» Exercise directions
Only what runs from the line with "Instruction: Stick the" to the end of the data should appear in the answer, exactly as written and without pictures.

» Input data
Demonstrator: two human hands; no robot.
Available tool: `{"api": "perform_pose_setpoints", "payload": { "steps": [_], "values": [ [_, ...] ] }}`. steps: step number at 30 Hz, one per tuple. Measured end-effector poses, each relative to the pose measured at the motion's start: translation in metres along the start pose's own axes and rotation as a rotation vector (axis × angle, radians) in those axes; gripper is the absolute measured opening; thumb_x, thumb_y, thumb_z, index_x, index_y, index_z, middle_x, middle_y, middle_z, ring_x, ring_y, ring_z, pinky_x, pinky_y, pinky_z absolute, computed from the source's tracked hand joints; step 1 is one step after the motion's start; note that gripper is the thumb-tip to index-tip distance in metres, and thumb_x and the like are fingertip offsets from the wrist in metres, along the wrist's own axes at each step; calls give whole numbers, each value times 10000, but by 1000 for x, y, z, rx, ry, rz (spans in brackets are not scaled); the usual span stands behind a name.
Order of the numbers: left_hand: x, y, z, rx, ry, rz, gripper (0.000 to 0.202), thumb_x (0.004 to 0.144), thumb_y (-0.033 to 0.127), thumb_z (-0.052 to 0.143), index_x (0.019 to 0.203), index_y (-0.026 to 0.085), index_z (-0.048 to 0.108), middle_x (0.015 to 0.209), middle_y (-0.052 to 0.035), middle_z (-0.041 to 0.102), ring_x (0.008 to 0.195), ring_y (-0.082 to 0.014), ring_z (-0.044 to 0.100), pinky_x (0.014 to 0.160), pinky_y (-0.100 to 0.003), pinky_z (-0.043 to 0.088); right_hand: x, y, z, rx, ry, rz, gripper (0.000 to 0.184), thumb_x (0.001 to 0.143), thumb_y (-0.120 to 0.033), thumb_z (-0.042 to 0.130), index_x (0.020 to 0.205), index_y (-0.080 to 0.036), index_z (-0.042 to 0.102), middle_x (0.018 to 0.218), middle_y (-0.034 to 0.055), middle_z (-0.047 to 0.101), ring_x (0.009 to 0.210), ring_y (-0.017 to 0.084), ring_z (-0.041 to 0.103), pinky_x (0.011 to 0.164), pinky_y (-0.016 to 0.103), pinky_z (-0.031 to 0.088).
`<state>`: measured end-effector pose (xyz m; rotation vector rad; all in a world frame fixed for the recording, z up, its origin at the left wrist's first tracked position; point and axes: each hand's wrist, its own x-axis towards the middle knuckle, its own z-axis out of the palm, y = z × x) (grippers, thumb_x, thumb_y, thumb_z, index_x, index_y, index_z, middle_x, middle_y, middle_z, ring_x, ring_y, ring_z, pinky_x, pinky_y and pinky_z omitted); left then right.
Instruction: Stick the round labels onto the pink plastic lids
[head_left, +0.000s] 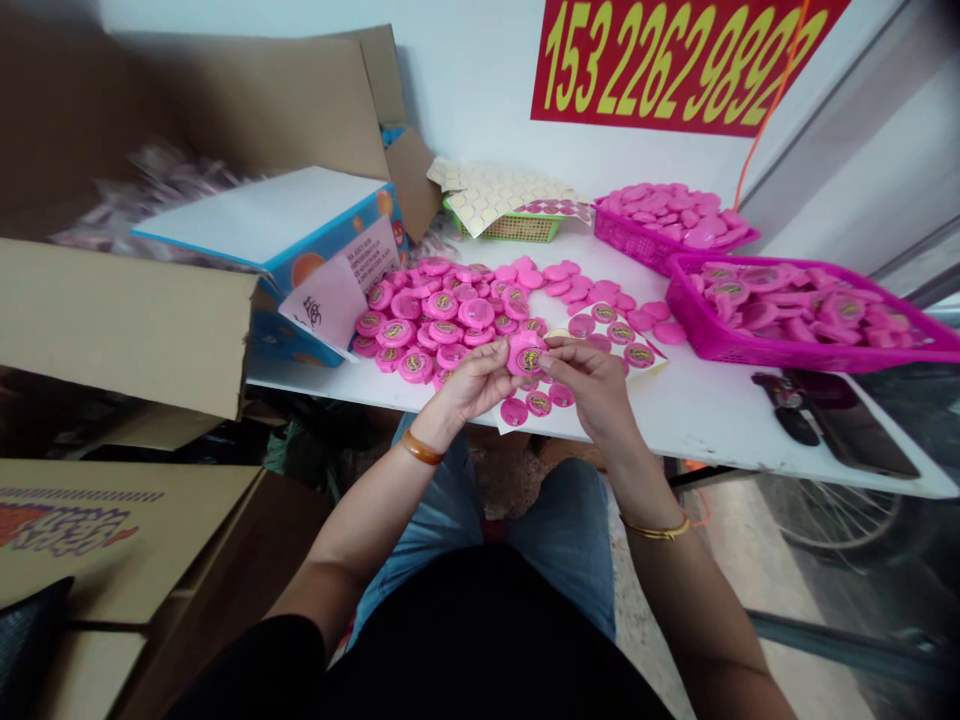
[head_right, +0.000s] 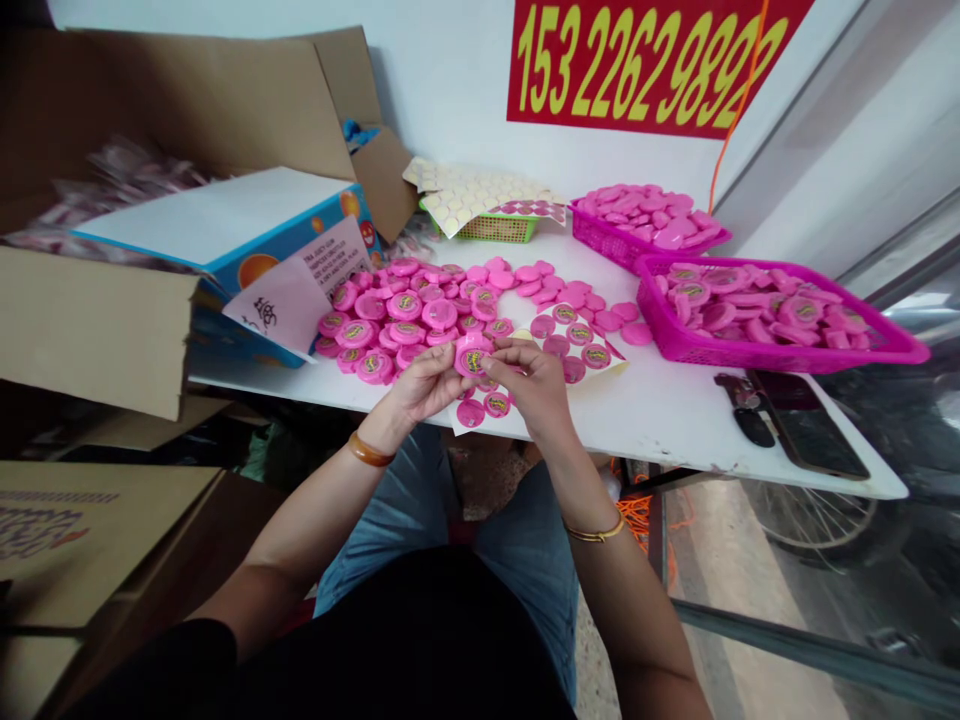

» Task response
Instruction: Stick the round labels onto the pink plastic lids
[head_left, +0.000s] 
[head_right, +0.000s] 

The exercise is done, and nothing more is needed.